=== GOAL OF THE EXERCISE ===
Starting with the line that contains "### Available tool" and stopping after the line that contains "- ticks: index", return each line below exactly as written, with no others.

Data extracted from a collection

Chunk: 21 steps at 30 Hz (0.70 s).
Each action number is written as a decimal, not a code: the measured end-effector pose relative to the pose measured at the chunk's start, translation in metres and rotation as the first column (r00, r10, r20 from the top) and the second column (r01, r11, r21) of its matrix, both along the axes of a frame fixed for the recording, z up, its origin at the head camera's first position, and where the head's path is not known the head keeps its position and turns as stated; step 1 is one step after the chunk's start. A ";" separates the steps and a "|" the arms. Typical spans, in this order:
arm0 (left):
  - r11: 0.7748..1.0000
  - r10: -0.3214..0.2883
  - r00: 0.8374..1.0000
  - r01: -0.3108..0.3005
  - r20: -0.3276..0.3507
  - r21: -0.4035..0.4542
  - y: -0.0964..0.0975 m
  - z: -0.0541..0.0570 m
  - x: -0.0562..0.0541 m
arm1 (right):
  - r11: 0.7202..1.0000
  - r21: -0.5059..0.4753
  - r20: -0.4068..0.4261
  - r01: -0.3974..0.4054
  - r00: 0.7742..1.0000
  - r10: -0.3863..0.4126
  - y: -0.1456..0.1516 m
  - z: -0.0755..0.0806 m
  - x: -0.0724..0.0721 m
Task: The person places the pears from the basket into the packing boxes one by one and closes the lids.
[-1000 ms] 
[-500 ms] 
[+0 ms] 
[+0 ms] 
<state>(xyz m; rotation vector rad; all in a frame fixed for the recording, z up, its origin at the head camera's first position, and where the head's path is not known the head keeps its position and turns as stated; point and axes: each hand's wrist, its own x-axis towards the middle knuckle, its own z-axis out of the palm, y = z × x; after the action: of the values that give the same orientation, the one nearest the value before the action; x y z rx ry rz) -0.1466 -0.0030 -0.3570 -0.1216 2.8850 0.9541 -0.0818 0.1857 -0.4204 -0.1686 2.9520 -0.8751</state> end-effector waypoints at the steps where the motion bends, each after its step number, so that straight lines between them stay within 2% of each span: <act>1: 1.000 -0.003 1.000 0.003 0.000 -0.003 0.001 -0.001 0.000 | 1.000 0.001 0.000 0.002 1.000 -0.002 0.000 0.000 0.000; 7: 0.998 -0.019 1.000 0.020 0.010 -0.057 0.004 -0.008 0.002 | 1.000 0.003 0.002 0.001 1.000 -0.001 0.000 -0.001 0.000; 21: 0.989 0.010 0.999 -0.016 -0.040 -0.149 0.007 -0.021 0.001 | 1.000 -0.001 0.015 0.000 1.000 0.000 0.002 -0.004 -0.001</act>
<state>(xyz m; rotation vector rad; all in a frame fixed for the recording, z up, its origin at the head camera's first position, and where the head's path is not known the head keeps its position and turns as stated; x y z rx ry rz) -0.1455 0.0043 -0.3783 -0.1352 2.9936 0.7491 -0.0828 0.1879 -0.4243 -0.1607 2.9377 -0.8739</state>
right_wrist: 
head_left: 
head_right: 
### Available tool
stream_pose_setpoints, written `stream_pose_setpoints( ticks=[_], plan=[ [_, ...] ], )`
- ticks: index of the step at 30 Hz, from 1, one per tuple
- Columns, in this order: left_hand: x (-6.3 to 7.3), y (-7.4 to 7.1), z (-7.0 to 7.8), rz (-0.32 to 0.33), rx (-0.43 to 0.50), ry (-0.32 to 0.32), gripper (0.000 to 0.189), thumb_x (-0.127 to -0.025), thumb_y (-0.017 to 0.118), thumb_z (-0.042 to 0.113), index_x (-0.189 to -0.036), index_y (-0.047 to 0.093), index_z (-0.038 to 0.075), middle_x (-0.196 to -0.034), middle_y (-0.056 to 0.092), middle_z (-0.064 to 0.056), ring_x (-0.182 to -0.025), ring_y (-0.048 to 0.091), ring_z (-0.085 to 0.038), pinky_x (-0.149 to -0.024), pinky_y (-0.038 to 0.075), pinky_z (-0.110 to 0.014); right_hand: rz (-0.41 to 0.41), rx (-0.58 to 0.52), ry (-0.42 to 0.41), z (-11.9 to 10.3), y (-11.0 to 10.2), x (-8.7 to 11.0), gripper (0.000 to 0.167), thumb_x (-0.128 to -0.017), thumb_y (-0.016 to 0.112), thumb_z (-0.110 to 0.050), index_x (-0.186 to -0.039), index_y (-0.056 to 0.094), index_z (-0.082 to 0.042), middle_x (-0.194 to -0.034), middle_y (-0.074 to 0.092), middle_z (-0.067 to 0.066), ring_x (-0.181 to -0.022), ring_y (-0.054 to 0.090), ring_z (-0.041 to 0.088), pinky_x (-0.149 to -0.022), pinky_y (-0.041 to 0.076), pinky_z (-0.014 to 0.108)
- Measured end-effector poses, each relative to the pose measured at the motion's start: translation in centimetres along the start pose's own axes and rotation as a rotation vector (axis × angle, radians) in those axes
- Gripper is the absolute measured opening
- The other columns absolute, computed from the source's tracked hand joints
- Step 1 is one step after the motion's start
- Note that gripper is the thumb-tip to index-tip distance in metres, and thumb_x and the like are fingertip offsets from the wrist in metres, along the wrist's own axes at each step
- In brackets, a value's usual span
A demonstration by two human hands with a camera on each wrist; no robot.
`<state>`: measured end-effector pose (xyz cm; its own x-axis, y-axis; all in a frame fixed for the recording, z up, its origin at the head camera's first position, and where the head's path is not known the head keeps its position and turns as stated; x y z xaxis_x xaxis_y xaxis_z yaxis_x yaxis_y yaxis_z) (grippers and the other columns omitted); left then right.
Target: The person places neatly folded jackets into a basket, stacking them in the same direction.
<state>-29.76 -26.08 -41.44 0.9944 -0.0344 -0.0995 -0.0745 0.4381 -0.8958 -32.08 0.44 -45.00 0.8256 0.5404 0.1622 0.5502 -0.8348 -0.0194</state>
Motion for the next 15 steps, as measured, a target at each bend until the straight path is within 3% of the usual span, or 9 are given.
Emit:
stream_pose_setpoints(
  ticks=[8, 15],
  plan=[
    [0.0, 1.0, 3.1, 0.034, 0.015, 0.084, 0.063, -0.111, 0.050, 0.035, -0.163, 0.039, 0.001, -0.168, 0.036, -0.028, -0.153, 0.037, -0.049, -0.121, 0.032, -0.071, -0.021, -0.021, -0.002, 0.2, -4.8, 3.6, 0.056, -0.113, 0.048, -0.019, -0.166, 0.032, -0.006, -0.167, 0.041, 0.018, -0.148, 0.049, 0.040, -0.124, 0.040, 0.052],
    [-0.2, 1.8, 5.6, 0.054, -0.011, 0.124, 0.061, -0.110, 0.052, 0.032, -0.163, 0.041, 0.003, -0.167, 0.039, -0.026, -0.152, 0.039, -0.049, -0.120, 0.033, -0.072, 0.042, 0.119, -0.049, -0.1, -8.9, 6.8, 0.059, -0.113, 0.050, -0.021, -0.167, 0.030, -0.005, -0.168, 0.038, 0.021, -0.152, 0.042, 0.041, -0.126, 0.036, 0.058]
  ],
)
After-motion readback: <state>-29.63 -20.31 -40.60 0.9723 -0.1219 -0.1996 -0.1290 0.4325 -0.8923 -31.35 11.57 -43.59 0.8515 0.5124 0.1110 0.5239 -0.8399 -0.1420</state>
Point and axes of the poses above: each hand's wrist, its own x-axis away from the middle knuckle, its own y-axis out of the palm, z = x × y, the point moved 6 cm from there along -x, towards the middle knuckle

=== EXERCISE RESULT ===
### Available tool
stream_pose_setpoints, written `stream_pose_setpoints( ticks=[_], plan=[ [_, ...] ], )`
- ticks: index of the step at 30 Hz, from 1, one per tuple

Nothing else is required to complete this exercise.